La coque morte d'IE continue de compliquer la vie (et la sécurité) des utilisateurs de Windows
Paume sur le visage : Internet Explorer en tant qu'application autonome a été officiellement « retiré » par Microsoft en 2022. La société de Redmond ne prend plus en charge IE sous Windows, mais le moteur de l'ancien navigateur est toujours inclus dans les versions les plus récentes de Windows 11. Et c'est un risque de sécurité que les cybercriminels aiment toujours cibler dans leurs campagnes.
Les dernières mises à jour du Patch Tuesday de Microsoft incluent un correctif pour une faille zero-day dans le moteur de navigation Internet Explorer. Identifiée sous le numéro CVE-2024-38112, cette vulnérabilité est exploitée par des criminels inconnus depuis janvier 2023 pour inciter les utilisateurs à exécuter du code malveillant sur des machines locales non protégées.
Découverte pour la première fois par des chercheurs de Check Point, la faille CVE-2024-38112 est décrite par Microsoft comme une vulnérabilité d'usurpation de la plateforme Windows MSHTML. Également connu sous le nom de Trident, MSHTML est le moteur de navigateur propriétaire utilisé par Internet Explorer. Le navigateur ne peut plus être utilisé sous Windows 11, mais le moteur susmentionné est toujours inclus dans le système d'exploitation, et Microsoft prévoit de le prendre en charge au moins jusqu'en 2029.
La vulnérabilité CVE-2024-38112 a une cote de gravité de 7,0 sur 10 et nécessite des actions supplémentaires de la part d'un attaquant pour garantir un processus d'exploitation réussi. Un acteur malveillant devrait tromper sa victime pour qu'elle télécharge et exécute un fichier malveillant, prévient Microsoft, et les utilisateurs semblent avoir été ciblés, attaqués et réellement compromis depuis plus d'un an maintenant.

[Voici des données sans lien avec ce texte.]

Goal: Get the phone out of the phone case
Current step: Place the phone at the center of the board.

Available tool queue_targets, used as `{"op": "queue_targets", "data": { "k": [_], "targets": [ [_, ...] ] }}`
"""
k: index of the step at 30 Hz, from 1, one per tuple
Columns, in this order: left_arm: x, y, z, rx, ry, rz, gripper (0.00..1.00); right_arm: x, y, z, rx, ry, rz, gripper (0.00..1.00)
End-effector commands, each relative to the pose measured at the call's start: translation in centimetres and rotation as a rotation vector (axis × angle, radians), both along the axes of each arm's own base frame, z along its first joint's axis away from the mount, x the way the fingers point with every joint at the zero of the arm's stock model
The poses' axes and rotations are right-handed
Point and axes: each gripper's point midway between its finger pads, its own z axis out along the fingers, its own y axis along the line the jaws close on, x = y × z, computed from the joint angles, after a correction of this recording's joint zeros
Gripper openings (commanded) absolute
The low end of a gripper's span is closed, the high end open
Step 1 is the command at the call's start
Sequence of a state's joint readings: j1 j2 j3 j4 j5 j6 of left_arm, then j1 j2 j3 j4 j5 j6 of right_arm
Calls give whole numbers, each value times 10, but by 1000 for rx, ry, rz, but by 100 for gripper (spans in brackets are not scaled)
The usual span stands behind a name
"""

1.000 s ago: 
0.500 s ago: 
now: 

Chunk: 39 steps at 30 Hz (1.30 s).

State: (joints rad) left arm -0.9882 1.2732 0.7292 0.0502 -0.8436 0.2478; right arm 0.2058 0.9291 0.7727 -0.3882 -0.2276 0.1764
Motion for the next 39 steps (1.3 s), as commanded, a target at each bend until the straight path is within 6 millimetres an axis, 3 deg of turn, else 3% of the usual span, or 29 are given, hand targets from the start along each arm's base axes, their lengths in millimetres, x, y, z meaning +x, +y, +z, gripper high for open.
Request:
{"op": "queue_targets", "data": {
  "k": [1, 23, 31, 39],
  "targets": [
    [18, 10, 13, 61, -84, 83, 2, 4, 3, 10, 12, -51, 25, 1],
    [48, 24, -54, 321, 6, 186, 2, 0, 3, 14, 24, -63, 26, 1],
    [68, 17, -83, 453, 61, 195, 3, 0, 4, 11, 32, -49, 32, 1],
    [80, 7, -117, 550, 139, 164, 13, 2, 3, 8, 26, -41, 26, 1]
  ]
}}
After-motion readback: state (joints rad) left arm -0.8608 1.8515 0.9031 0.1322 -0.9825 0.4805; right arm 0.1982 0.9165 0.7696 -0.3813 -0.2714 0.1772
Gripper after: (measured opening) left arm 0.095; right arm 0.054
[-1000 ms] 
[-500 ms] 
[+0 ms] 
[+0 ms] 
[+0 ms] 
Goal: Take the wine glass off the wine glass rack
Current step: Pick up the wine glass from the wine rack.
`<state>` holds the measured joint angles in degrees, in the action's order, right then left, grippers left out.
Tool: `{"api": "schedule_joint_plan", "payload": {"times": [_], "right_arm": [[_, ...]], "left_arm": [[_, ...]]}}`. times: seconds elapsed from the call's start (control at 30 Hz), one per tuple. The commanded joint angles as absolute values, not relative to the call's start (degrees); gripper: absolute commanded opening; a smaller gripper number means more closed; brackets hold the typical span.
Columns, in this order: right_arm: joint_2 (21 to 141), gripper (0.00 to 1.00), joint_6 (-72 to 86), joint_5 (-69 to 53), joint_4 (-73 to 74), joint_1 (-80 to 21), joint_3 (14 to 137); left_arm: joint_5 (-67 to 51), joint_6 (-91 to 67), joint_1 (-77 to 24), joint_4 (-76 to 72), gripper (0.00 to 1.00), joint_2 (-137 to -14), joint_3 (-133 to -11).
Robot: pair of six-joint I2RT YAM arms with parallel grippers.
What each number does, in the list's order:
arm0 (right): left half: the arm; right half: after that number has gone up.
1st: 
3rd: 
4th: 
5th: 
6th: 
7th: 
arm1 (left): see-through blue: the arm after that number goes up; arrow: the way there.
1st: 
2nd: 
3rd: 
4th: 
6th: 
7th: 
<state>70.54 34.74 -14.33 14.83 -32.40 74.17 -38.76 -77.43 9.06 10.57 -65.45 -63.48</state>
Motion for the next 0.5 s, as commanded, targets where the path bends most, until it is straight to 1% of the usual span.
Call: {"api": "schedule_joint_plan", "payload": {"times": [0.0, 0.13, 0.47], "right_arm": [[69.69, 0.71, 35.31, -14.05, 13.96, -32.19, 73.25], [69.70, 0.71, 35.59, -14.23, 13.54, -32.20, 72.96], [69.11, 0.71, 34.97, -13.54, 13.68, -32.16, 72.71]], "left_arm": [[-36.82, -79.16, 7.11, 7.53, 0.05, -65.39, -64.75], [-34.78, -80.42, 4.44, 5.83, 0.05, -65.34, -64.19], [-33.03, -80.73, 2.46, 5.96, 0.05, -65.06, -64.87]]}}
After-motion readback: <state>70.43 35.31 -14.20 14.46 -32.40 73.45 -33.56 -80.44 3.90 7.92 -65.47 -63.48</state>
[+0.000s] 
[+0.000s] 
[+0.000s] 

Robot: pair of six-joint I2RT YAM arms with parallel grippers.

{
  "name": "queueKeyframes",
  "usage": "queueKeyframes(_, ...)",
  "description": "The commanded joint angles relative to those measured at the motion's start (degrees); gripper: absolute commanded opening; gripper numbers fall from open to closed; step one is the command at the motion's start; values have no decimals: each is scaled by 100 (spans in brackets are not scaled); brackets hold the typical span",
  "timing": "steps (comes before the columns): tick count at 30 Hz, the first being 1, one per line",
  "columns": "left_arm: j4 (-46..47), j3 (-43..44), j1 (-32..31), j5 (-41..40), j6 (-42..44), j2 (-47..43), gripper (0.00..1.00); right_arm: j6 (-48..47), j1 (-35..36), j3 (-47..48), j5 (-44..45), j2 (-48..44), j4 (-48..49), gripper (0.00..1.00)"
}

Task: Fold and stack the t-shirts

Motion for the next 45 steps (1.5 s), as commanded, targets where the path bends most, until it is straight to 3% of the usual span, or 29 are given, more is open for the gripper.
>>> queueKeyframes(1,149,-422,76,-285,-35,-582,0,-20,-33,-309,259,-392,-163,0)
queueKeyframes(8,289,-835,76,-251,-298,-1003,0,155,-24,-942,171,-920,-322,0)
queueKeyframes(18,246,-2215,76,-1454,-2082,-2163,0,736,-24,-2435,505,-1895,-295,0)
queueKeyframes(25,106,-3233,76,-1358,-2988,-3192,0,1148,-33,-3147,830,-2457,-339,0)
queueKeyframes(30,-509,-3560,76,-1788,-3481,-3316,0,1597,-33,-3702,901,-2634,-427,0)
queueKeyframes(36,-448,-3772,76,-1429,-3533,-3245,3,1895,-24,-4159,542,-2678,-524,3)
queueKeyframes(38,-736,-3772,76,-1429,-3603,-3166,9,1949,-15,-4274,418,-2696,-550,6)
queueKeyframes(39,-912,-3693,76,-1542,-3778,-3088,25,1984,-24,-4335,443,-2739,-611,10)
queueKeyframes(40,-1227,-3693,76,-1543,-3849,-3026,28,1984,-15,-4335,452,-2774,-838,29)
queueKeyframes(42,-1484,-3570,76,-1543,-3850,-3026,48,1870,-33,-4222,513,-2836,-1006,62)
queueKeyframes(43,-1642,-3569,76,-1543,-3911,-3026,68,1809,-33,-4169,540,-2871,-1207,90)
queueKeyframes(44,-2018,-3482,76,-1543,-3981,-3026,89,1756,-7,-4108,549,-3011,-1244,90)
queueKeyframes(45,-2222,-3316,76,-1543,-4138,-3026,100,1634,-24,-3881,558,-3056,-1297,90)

Le moteur de recherche d'IE est peu sûr et obsolète, préviennent les analystes de Check Point, et les exploits zero-day conçus pour cibler CVE-2024-38112 ont utilisé des astuces astucieuses pour masquer ce qu'ils cherchaient réellement à accomplir. Les criminels ont utilisé un lien URL malveillant qui semblait ouvrir un document PDF, ce qui ouvrait ensuite le navigateur Edge (msedge.exe) en mode Internet Explorer.
Après avoir invoqué MSHTML, les criminels auraient pu exploiter certaines failles zero-day liées à IE pour obtenir immédiatement des privilèges d'exécution de code à distance. Cependant, les échantillons malveillants découverts par Check Point n'incluaient aucune faille jusqu'alors inconnue dans le moteur IE. Au lieu de cela, ils ont utilisé une autre astuce inédite pour ouvrir une boîte de dialogue et demander aux utilisateurs d'enregistrer un fichier PDF.
L'extension PDF a été utilisée pour masquer un fichier HTA malveillant, un programme exécutable qui est invoqué à partir d'un document HTML et qui s'exécute sous Windows via un outil connu sous le nom de Microsoft HTML Application Host (mshta.exe). En effet, l'objectif général des attaques CVE-2024-38112 est de faire croire aux victimes qu'elles ouvrent un fichier PDF, selon Check Point. L'entreprise a découvert et haché six fichiers .url malveillants utilisés dans la campagne, et il est conseillé aux utilisateurs de Windows d'installer les dernières mises à jour du Patch Tuesday dès que possible.